> _DIRECTIONS FOR THIS TASK_: Using the listing below, retype exactly the lines starting at the one with "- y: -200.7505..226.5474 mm" and ending at the one with "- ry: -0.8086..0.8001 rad", and include both.
-- Opening Marker --
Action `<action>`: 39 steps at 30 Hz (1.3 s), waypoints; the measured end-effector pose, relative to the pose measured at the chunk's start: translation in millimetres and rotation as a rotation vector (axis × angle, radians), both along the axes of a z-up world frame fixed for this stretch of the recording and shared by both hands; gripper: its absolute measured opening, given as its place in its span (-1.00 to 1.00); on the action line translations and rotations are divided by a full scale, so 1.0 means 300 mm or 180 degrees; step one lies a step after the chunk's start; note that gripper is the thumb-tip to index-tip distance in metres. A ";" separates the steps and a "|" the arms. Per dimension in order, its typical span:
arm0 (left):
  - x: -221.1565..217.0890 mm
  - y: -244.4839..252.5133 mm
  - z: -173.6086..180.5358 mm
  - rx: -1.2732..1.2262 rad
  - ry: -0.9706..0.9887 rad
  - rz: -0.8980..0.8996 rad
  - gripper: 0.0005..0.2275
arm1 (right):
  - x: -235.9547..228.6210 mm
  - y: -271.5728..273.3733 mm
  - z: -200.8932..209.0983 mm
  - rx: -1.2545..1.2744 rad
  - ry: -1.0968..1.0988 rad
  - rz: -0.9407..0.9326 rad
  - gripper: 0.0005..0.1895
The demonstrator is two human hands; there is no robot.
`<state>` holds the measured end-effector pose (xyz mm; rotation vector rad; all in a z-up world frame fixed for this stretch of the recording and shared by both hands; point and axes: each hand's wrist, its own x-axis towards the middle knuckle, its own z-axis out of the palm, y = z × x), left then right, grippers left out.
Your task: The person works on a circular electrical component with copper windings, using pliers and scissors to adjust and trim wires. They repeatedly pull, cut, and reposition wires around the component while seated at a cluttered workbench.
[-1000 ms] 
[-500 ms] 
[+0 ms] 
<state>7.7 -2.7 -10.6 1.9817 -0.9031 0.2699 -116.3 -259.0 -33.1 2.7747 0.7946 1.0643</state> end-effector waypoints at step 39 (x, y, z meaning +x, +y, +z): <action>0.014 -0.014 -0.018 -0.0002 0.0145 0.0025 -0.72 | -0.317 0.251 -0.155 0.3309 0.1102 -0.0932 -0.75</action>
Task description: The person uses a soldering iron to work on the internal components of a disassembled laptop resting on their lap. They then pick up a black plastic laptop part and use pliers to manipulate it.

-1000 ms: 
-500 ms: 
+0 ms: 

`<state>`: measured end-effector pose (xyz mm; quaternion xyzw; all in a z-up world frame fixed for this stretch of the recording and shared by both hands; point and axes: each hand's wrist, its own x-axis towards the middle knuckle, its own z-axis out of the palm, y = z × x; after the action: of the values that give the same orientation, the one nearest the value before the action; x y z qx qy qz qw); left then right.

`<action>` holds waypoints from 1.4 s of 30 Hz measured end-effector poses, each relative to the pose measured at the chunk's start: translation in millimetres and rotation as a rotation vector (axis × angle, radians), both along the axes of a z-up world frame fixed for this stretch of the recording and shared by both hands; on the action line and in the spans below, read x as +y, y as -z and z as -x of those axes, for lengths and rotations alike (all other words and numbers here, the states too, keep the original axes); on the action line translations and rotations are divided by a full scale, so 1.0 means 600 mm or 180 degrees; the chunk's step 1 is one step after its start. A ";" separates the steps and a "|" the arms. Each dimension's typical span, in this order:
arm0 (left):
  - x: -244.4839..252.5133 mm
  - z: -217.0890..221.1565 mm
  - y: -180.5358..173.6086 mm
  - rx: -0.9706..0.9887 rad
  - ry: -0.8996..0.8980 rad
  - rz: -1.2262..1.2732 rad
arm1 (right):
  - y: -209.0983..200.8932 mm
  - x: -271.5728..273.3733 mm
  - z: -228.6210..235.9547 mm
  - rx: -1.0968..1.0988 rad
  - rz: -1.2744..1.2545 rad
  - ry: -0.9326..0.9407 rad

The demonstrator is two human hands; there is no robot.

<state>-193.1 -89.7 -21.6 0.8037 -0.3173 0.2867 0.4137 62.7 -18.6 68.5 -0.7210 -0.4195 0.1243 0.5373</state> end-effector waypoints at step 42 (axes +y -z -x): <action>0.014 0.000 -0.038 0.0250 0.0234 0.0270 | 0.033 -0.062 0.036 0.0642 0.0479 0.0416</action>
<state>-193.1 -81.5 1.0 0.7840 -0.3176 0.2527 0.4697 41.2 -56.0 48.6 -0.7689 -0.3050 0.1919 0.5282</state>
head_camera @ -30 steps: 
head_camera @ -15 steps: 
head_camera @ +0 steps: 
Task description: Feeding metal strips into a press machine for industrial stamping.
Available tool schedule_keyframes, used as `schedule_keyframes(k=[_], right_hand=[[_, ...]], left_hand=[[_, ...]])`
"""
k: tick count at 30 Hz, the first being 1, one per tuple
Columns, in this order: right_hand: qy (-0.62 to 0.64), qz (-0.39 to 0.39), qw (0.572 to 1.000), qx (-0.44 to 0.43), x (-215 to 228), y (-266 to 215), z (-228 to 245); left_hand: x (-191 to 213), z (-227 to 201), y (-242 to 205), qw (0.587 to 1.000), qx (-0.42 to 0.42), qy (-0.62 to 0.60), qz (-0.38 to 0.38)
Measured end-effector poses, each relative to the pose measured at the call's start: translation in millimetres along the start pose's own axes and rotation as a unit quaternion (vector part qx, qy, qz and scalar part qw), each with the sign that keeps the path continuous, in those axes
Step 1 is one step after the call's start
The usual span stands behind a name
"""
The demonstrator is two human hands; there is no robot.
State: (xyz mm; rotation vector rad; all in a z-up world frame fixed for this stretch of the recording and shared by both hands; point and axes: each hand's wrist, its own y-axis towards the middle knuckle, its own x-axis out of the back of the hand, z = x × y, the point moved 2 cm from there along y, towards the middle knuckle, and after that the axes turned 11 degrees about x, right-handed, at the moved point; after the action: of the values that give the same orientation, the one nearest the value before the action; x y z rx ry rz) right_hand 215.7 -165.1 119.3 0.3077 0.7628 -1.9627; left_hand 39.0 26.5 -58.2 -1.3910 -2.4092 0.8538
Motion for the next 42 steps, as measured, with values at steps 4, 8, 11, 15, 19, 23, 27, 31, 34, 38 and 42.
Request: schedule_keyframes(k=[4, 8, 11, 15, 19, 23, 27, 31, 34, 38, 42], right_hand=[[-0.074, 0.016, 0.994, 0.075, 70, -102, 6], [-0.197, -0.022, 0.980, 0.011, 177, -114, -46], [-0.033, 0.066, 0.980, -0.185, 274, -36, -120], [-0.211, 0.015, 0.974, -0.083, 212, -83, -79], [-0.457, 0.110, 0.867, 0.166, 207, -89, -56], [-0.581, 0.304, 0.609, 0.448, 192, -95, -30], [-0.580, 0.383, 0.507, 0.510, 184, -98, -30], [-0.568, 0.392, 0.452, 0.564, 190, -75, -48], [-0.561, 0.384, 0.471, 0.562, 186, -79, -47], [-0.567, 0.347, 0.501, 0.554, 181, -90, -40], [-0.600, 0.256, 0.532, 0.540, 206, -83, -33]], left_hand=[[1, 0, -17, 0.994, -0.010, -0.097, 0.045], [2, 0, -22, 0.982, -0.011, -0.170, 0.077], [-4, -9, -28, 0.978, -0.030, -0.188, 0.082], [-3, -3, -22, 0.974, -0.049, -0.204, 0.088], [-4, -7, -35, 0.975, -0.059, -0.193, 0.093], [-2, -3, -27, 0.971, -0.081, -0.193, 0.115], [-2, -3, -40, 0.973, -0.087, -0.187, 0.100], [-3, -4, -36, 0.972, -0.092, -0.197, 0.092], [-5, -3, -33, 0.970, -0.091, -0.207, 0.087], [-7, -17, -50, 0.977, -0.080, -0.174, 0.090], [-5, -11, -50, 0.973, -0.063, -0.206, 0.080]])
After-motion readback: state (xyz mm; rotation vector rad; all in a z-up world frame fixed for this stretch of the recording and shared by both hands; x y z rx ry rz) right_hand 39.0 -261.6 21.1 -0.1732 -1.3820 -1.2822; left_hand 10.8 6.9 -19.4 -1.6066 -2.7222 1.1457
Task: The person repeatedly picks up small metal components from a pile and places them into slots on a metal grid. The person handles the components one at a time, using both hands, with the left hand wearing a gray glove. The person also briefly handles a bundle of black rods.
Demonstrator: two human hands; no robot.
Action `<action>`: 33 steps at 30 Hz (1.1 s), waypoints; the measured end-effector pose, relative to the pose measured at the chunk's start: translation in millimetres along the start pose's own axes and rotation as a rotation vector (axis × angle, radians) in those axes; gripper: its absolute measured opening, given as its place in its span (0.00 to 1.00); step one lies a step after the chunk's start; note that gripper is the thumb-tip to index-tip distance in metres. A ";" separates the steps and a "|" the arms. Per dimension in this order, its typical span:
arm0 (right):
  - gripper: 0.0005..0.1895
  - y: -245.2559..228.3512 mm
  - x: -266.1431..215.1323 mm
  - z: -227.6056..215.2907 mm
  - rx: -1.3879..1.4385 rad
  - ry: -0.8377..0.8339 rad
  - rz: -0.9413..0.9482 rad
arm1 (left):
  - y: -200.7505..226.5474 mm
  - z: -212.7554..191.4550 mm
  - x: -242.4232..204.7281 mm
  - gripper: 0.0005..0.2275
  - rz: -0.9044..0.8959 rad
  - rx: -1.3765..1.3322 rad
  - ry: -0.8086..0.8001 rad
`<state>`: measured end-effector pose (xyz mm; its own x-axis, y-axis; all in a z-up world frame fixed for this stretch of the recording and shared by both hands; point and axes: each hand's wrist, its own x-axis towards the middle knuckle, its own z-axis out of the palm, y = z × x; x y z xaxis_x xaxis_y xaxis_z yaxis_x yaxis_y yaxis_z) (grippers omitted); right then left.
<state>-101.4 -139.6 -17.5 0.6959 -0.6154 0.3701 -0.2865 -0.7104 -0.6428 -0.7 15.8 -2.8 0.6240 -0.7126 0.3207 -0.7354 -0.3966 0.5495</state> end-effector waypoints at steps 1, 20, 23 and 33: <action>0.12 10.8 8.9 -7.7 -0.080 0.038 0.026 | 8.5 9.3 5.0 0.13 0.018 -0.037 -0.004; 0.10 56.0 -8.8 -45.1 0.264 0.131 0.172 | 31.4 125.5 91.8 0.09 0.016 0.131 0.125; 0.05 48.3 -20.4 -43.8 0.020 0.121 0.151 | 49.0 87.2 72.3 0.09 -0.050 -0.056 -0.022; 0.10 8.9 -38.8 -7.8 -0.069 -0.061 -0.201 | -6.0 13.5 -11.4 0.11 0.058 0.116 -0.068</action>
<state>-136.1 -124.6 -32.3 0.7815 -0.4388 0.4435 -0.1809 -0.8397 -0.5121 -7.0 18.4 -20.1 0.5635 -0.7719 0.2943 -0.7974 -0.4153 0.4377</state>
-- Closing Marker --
> _OUTPUT_:
  - y: -200.7505..226.5474 mm
  - z: -212.7554..191.4550 mm
  - x: -242.4232..204.7281 mm
  - gripper: 0.0005..0.2275
  - rz: -0.9044..0.8959 rad
  - rx: -1.3765..1.3322 rad
  - ry: -0.8086..0.8001 rad

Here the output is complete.